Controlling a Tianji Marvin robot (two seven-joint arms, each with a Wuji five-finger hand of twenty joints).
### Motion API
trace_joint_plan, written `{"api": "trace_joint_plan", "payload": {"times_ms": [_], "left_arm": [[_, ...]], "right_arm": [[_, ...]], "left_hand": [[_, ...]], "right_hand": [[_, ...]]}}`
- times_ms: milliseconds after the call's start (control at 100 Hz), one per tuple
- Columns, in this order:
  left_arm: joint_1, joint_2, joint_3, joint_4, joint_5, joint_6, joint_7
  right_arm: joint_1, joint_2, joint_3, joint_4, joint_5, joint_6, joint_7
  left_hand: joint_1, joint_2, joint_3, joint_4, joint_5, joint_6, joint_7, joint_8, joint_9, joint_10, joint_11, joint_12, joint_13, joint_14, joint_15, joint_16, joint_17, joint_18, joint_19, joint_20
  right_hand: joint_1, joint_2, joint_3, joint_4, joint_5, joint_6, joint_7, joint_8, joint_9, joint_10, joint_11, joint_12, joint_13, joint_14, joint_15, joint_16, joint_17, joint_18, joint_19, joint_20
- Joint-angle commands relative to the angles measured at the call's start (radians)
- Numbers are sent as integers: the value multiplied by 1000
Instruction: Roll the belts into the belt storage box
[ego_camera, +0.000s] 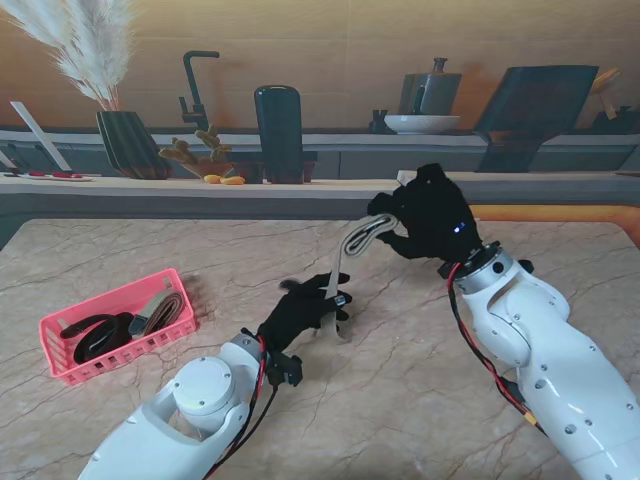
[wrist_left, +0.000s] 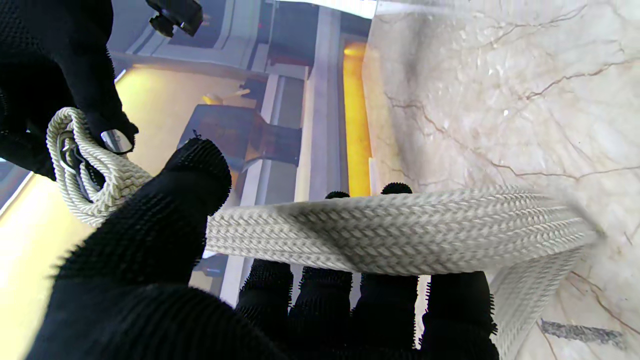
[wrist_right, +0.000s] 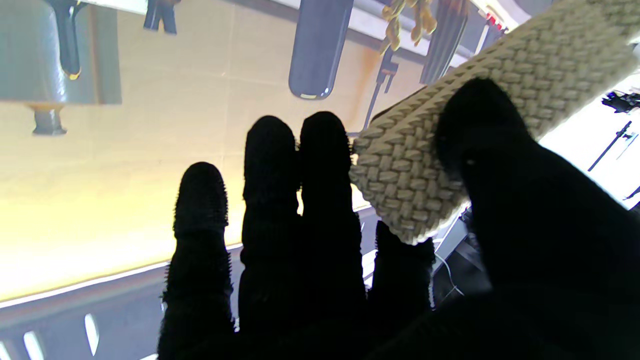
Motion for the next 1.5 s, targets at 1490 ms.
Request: {"api": "trace_joint_plan", "payload": {"times_ms": [1490], "left_arm": [[-9,-127,93,70,103,-152,450]], "right_arm": [[93,-136,-402,284,434,210,-58]], "left_hand": [[-259,19,52,-16,-251,-84,-59,-119,-393,-60,-27,-166,-286,-160,-149,-199,-141,-219,-171,-88]], "right_hand": [[116,120,50,60,111,-4,205,67,-18,59,59,-13,-30,21,53,3,-58,58,56,-41]]}}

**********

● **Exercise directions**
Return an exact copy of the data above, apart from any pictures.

● **Written answer**
Controlling a Tianji Marvin robot (two seven-joint arms, each with a Wuji five-finger hand of twenty joints).
### Motion API
trace_joint_plan, written `{"api": "trace_joint_plan", "payload": {"times_ms": [_], "left_arm": [[_, ...]], "right_arm": [[_, ...]], "left_hand": [[_, ...]], "right_hand": [[_, ...]]}}`
- times_ms: milliseconds after the call's start (control at 100 Hz), one per tuple
- Columns, in this order:
  left_arm: joint_1, joint_2, joint_3, joint_4, joint_5, joint_6, joint_7
  right_arm: joint_1, joint_2, joint_3, joint_4, joint_5, joint_6, joint_7
  left_hand: joint_1, joint_2, joint_3, joint_4, joint_5, joint_6, joint_7, joint_8, joint_9, joint_10, joint_11, joint_12, joint_13, joint_14, joint_15, joint_16, joint_17, joint_18, joint_19, joint_20
  right_hand: joint_1, joint_2, joint_3, joint_4, joint_5, joint_6, joint_7, joint_8, joint_9, joint_10, joint_11, joint_12, joint_13, joint_14, joint_15, joint_16, joint_17, joint_18, joint_19, joint_20
- Joint-angle commands relative to the angles measured at the call's start (radians)
- Numbers are sent as integers: the value multiplied by 1000
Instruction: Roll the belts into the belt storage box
[ego_camera, +0.000s] 
[wrist_left, +0.000s] 
[wrist_right, +0.000s] 
Motion for the next 1.5 s, targets at 1490 ms.
Request: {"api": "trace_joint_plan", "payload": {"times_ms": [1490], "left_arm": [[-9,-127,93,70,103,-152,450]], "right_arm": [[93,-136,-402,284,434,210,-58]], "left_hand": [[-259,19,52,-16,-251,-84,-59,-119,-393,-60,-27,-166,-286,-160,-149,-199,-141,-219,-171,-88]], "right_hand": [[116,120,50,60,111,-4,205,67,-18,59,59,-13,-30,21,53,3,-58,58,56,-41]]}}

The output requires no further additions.